A sort of related idea was explored with this site, where millions (ok, thousands) of users evolve shapes that look like whatever they want, but likely with a strong bias toward shapes recognizable to humans. Over time, many common motifs arise:
Problem is, even if you succeed and end up with a fabricated picture that fools human neural nets into believing it's a picture of a panda, how would you tell it's not really a picture of a panda?
You'd need another classifier to tell you "nope it's actually just random noise and shapes" ... hm.
I think you missed my somewhat deeper philosophical point :)
Who gets to decide what is really a picture of a panda?

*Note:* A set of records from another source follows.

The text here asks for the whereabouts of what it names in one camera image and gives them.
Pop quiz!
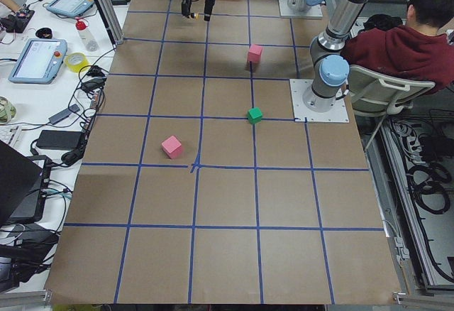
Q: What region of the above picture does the small black power brick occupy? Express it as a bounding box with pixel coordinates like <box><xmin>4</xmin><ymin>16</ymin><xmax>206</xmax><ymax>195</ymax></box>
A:
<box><xmin>111</xmin><ymin>0</ymin><xmax>131</xmax><ymax>6</ymax></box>

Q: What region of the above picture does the pink foam cube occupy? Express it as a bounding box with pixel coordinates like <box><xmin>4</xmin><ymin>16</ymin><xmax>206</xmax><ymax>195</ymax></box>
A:
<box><xmin>161</xmin><ymin>135</ymin><xmax>184</xmax><ymax>159</ymax></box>
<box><xmin>247</xmin><ymin>44</ymin><xmax>263</xmax><ymax>64</ymax></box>

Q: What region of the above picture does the squeeze bottle red cap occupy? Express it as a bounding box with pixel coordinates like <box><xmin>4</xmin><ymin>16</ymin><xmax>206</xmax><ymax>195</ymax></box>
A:
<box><xmin>75</xmin><ymin>19</ymin><xmax>99</xmax><ymax>52</ymax></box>

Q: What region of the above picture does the teach pendant far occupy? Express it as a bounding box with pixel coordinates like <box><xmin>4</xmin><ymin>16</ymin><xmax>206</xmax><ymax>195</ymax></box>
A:
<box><xmin>46</xmin><ymin>0</ymin><xmax>94</xmax><ymax>18</ymax></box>

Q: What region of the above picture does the teach pendant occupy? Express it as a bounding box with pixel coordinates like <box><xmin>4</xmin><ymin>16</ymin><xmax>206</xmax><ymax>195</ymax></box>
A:
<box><xmin>9</xmin><ymin>38</ymin><xmax>67</xmax><ymax>84</ymax></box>
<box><xmin>46</xmin><ymin>0</ymin><xmax>94</xmax><ymax>18</ymax></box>

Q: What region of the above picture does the yellow tape roll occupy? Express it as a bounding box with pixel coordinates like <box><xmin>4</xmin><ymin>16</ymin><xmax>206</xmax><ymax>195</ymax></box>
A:
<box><xmin>64</xmin><ymin>53</ymin><xmax>89</xmax><ymax>73</ymax></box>

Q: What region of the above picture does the green foam cube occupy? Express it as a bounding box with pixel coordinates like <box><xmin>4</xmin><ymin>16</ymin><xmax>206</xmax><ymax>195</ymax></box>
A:
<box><xmin>247</xmin><ymin>107</ymin><xmax>263</xmax><ymax>124</ymax></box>

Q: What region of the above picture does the teach pendant near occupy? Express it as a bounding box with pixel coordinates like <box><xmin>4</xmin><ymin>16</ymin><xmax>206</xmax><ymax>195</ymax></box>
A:
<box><xmin>9</xmin><ymin>38</ymin><xmax>67</xmax><ymax>84</ymax></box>

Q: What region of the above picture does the black power adapter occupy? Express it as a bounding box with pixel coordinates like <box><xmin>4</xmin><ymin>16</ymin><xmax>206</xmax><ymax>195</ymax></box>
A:
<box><xmin>36</xmin><ymin>130</ymin><xmax>82</xmax><ymax>150</ymax></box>

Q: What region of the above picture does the white office chair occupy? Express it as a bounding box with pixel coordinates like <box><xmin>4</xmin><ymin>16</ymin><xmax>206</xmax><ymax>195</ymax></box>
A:
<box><xmin>347</xmin><ymin>65</ymin><xmax>435</xmax><ymax>151</ymax></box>

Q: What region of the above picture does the person in red hoodie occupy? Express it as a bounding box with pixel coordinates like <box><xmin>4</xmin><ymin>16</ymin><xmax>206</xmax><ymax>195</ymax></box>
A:
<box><xmin>340</xmin><ymin>0</ymin><xmax>453</xmax><ymax>94</ymax></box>

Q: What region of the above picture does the black laptop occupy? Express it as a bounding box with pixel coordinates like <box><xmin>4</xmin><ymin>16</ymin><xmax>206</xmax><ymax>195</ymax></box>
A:
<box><xmin>1</xmin><ymin>142</ymin><xmax>51</xmax><ymax>226</ymax></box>

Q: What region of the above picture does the aluminium frame post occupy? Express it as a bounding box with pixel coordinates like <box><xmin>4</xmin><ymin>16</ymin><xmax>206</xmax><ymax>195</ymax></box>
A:
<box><xmin>94</xmin><ymin>0</ymin><xmax>124</xmax><ymax>46</ymax></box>

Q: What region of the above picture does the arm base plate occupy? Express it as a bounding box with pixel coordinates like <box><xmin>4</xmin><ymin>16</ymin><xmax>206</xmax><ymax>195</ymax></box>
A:
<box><xmin>278</xmin><ymin>0</ymin><xmax>323</xmax><ymax>19</ymax></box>
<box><xmin>289</xmin><ymin>79</ymin><xmax>349</xmax><ymax>123</ymax></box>

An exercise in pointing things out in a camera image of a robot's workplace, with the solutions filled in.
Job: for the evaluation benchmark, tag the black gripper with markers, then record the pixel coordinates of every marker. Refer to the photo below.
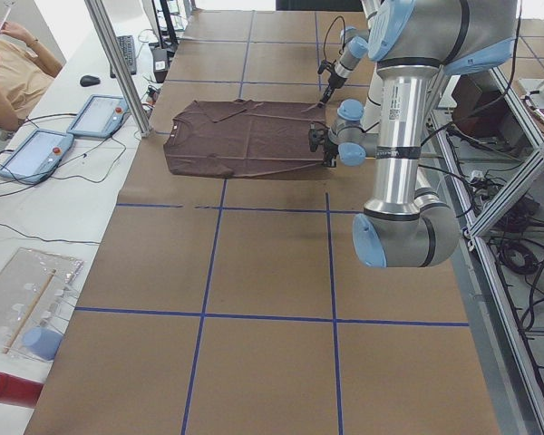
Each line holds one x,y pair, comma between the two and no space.
330,149
332,82

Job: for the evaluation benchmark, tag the seated person in beige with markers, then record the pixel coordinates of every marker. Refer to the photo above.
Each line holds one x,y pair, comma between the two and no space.
27,69

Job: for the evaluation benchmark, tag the blue teach pendant near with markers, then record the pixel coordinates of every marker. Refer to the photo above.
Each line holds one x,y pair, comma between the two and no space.
37,157

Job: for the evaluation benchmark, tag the aluminium frame rack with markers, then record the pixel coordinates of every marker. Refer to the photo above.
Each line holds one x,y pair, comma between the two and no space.
486,128

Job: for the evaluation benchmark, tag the red cylinder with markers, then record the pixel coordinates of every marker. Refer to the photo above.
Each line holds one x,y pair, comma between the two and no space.
19,391

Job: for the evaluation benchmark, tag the light blue plastic cap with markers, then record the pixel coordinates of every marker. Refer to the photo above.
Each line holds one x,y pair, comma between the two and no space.
42,342

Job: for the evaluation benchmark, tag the black computer mouse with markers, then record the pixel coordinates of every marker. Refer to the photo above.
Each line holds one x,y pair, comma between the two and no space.
89,80

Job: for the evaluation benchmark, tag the clear plastic bag sheet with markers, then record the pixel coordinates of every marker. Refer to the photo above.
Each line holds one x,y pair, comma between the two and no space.
36,289

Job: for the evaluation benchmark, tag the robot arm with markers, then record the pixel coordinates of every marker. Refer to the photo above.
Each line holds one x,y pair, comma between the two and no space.
353,49
404,223

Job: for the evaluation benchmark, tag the aluminium frame post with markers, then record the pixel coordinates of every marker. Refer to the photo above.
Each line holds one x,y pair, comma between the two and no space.
103,27

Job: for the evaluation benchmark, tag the dark brown t-shirt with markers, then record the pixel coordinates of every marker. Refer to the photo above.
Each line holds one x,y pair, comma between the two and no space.
242,139

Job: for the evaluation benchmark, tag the blue teach pendant far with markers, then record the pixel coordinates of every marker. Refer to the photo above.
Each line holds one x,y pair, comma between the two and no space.
99,117

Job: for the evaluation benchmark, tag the blue teach pendant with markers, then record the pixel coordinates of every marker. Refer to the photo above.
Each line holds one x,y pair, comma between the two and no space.
99,117
37,157

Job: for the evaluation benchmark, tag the black keyboard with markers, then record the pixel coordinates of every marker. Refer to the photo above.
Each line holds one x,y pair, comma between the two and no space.
127,47

If we'd manage to craft a picture that could with very high certainty trick human neural nets (for the sake of argument, including those higher cognitive functions) into believing something is a picture of a panda, "except it actually really isn't", what does that even mean?
Human insists it's a picture of a panda, computer classifier maintains it's noise and shapes.
Interesting, sure. But I started out wondering if some obviously-noise picture could be found that fooled humans, at least at first glance. "Hey a panda! Wait, what was I thinking, that's just noise!" It would be weird and cool, on the order of the dress meme etc. but much more so.
Kind of like the memes in Snowcrash, ancient forgotten symbols that make up the kernel of human thought.
"In modern software implementations of artificial neural networks, the approach inspired by biology has been largely abandoned for a more practical approach based on statistics and signal processing." [1]
The embodiment is changed of course. But the process of successive ranks of weighted accumulators has not been. Which is the neural model. Of course its different. But there's still the question of, could failure modes of the mathematical model be present in the biological one? Its a question of modeling, not wetware vs hardware.
But that model is not the way the overall activity of the brain is currently understood - neurons are seen as being far more complex than simple threshold machines. They may involve thresh effects but the claim of them working overall like any version of artificial neural works is no longer supported by anyone.
In particular, this weakness has nothing to do with Computer Vision and also nothing to do with deep learning. They only break ConvNets on images because images are fun to look at and ConvNets are state of the art. But at its core, the weakness is related to use of linear functions. In fact, you can break a simple linear classifier (e.g. Softmax Classifier or Logistic Regression) in just the same way. And you could similarly break speech recognition systems, etc. I covered this in CS231n in "Visualizing/Understanding ConvNets" lecture, slides around #50 (http://vision.stanford.edu/teaching/cs231n/slides/lecture8.p...).
The way I like to think about this is that for any input (e.g. an image), imagine there are billion tiny noise patterns you could add to the input. The vast majority in hundreds of billions are harmless and don't change the classifications, but given the weights of the network, backpropagation allows us to efficiently compute (with dynamic programming, basically) exactly the single most damaging noise pattern out of all billions.
All that being said, this is a concern and people are working on fixing it.